Microarray Analysis of Human Dental Follicle Cells in Osteogenic Differentiation

Abstract

The dental follicle is an ectomesenchymal tissue surrounding the developing tooth germ, lineage committed progenitor cells, or precursor cells for osteoblasts. In this study, we investigated gene expression in human dental follicle cells (hDFC) during osteogenic differentiation in vitro. hDFC were cultured with mesenchymal stem cell osteogenic induction medium (MSCOIM) or growth medium (MSCGM). The ability of hDFC to differentiate into osteoblasts was examined using the alizarin red S and von Kossa stains, and alkaline phosphatase (ALP) activity. Gene expression profiling was performed with oligonucleotide microarray.

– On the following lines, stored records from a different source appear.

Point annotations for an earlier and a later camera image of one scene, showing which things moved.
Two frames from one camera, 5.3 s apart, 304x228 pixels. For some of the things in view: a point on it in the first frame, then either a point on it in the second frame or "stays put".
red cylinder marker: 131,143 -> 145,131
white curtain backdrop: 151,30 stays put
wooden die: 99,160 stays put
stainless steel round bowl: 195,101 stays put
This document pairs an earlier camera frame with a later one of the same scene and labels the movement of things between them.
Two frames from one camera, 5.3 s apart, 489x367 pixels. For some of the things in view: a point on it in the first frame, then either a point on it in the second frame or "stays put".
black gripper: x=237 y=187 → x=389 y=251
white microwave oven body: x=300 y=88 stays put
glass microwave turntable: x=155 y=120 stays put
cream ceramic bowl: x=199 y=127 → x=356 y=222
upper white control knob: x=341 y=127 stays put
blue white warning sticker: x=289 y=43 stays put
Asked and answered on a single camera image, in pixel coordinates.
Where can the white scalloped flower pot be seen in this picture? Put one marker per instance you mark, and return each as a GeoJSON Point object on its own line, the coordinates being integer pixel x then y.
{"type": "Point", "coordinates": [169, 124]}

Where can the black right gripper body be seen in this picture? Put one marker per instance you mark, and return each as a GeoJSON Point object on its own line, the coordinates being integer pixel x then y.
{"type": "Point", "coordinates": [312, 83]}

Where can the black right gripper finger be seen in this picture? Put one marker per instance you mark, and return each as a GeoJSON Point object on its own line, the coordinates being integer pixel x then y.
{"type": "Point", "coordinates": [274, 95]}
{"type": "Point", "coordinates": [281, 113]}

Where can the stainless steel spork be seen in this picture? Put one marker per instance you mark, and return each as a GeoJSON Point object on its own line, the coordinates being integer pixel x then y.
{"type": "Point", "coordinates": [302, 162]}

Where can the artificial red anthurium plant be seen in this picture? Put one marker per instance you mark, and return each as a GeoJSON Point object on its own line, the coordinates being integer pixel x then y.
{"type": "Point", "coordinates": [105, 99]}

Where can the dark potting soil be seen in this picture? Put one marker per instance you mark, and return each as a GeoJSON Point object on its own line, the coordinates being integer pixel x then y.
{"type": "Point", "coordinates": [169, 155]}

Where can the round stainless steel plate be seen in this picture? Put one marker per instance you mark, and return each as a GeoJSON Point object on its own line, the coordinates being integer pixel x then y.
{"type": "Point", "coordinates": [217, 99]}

Then, mRNA levels were confirmed using real time-PCR. The morphology of hDFC cultured with MSCGM exhibited fibroblast-like spindle shapes and became cuboidal shaped in MSCOIM for 3 days. Calcium deposition was observed in hDFC cultured with MSCOIM by staining with alizarin red S and von Kossa. ALP activities increased in hDFC during osteogenic differentiation. Expression monitoring of 54,675 genes in hDFC cultured for 3 days identified 951 genes with a greater than twofold difference in intensity between hDFC cultured with MSCOIM and MSCGM; 522 genes were up-regulated and 429 genes were down-regulated. Gene expression of IGF-II and IGFBP-2 increased during the hDFC differentiation into osteoblasts. Gene expression profile analysis revealed an interesting feature of hDFC in the initiation phase of osteogenic differentiation. IGF-II and IGFBP-2 also have important roles in hDFC during differentiation. Here we suggest that the dental follicle may serve as a therapeutic cell reservoir for bone regeneration.